RESULTS - All three catenin subfamilies have been detected in metazoans used in the present study by searching public databases and applying species-specific BLAST searches. Two monophyletic clades are formed between beta and p120 subfamilies using Bayesian phylogenetic inference. Phylogenetic analyses also reveal an array of duplication events throughout metazoan history. Furthermore, numerous annotation issues for the catenin family have been detected by our computational analyses.
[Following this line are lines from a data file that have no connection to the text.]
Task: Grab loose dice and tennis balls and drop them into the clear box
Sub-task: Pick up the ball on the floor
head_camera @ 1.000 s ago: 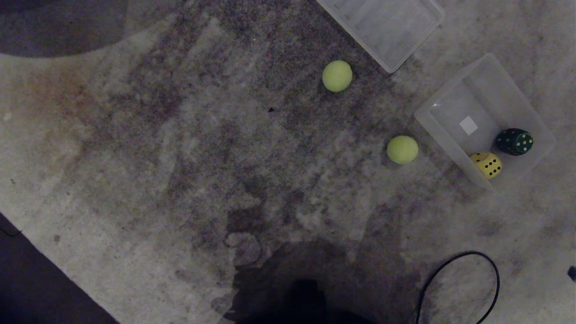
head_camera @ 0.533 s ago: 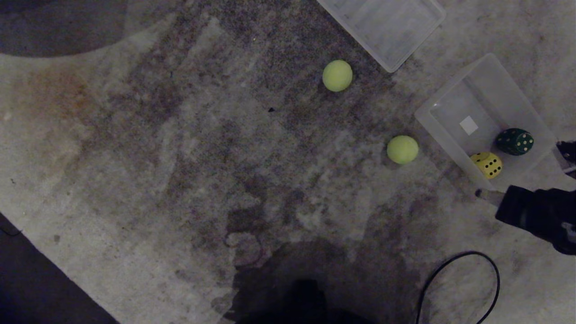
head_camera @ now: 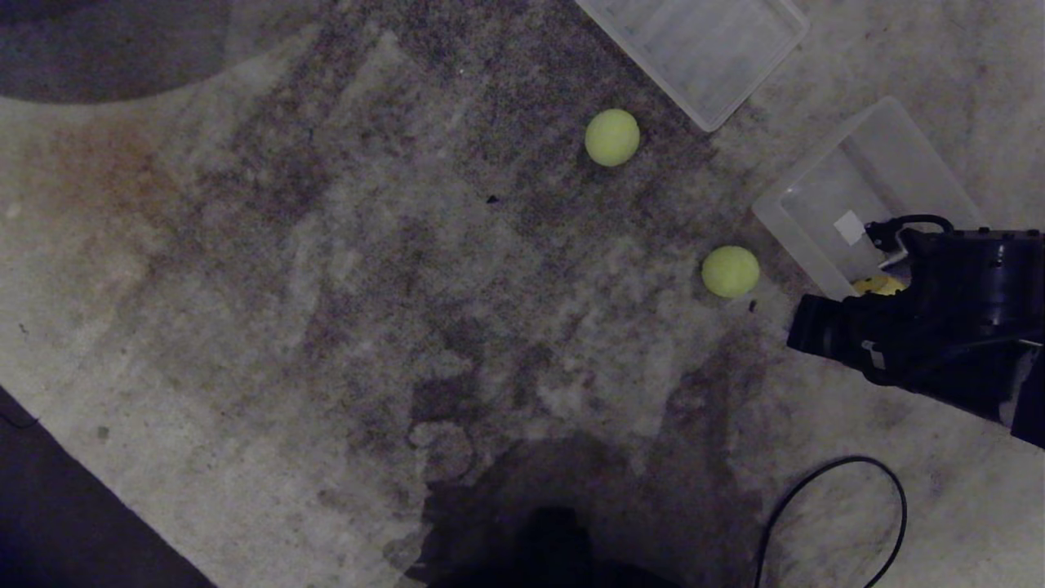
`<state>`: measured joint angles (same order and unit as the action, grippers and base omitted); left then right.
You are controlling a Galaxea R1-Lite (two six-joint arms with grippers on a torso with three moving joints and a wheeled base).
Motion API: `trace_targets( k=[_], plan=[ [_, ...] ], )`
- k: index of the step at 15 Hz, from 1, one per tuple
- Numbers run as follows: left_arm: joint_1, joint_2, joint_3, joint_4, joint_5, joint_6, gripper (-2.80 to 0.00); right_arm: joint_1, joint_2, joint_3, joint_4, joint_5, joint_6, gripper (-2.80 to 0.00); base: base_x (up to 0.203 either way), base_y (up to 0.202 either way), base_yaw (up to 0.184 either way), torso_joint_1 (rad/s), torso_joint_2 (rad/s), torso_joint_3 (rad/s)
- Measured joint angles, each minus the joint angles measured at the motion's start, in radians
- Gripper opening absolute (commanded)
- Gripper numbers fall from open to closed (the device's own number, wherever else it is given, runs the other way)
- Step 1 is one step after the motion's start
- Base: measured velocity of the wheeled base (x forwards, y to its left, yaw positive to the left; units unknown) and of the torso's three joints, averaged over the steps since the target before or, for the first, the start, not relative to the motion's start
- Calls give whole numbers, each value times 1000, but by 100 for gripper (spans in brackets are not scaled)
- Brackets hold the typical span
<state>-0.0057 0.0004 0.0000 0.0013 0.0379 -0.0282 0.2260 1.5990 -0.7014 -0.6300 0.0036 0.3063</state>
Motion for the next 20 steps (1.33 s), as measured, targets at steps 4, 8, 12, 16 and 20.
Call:
trace_targets(
  k=[4,8,12,16,20],
  plan=[
    [1,0,0,0,0,0,-280,-2,94,-65,-90,-3,-17,0,0,0,0,0,0,0],
    [0,0,0,0,0,0,-280,-13,169,-107,-198,-3,-20,0,0,0,0,0,0,0],
    [1,0,0,0,0,0,-280,-10,219,-159,-199,0,-4,0,0,0,0,0,0,0],
    [1,0,0,0,0,-1,-280,3,253,-219,-207,-1,54,0,0,0,0,0,0,0],
    [0,0,0,1,0,0,-280,17,290,-238,-263,-4,56,0,0,0,0,0,0,0]
  ],
)
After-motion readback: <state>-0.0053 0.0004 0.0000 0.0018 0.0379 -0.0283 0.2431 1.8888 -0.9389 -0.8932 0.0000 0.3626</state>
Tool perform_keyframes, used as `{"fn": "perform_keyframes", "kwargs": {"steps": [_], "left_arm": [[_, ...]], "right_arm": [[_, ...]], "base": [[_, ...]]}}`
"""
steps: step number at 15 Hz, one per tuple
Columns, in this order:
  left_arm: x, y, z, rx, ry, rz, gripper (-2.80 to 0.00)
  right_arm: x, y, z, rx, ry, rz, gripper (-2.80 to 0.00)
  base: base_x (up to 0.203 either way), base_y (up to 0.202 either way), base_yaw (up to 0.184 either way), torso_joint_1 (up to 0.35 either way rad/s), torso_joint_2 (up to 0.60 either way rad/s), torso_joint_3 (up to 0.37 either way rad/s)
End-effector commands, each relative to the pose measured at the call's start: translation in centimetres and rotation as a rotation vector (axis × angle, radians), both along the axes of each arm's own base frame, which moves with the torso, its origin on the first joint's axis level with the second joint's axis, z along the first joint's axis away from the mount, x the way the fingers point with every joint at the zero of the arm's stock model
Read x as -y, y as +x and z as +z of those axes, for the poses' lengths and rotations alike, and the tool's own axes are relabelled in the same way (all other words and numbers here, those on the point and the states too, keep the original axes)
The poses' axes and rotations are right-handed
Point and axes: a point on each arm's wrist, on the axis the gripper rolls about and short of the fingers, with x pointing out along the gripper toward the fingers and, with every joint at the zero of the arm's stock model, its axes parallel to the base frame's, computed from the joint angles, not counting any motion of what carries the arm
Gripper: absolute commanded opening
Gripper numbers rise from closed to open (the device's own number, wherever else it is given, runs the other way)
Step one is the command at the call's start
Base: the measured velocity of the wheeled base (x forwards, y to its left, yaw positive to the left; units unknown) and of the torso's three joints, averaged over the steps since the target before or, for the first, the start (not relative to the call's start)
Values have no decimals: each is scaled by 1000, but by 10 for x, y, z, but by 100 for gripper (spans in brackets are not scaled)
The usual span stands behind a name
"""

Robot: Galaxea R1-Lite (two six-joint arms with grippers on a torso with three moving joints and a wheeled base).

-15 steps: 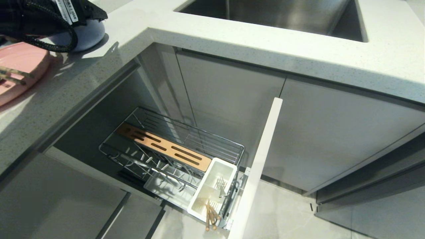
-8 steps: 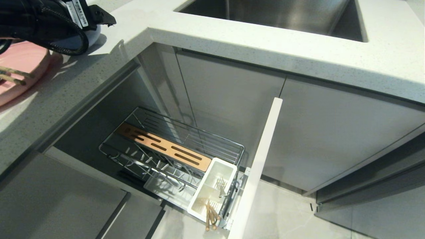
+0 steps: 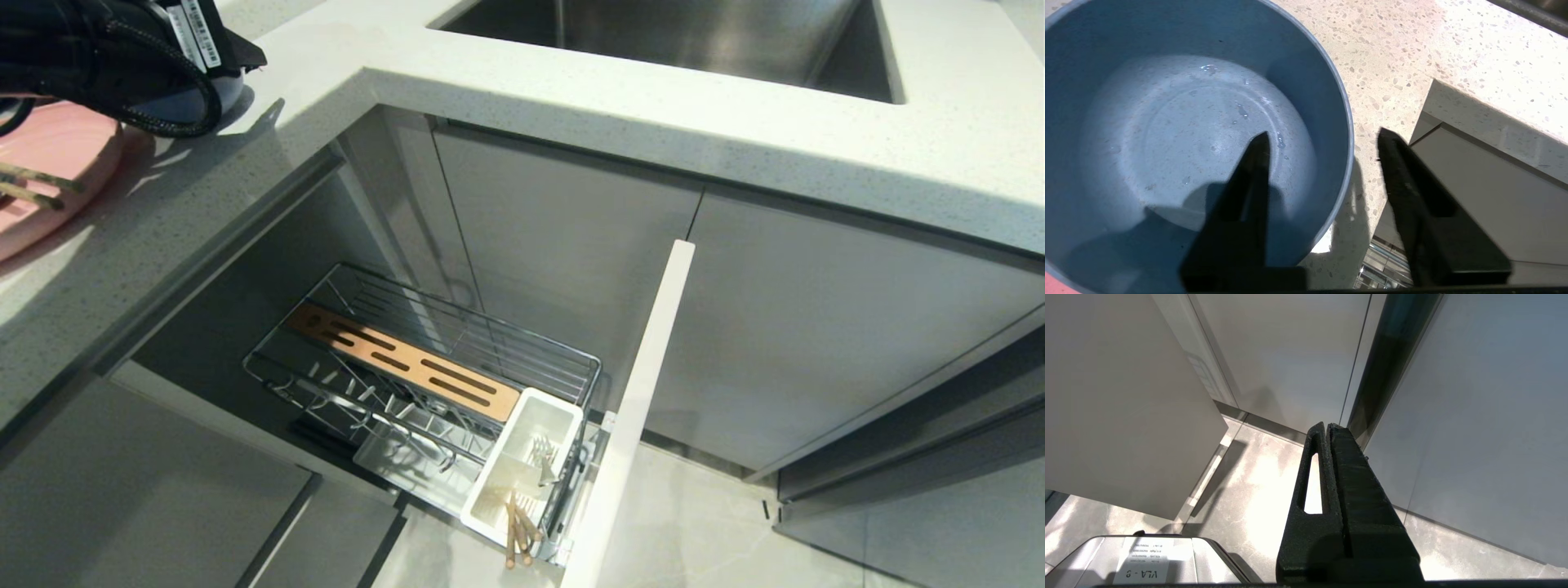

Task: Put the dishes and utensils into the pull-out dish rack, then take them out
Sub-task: Pick up the bowl and place it in the cupboard

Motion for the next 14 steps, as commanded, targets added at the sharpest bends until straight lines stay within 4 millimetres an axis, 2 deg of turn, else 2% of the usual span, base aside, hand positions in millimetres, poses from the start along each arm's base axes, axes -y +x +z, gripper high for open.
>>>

CONCLUSIONS - Delta2/ARVCF catenin in the p120 subfamily, beta catenin in the beta subfamily, and alpha2 catenin in the alpha subfamily are present in all metazoans analyzed. This implies that the last common ancestor of metazoans had these three catenin subfamilies. However, not all members within each subfamily were detected in all metazoan species. Each subfamily has undergone duplications at different levels (species-specific, subphylum-specific or phylum-specific) and to different extents (in the case of the number of homologs). Extensive annotation problems have been resolved in each of the three catenin subfamilies. This resolution provides a more coherent description of catenin evolution.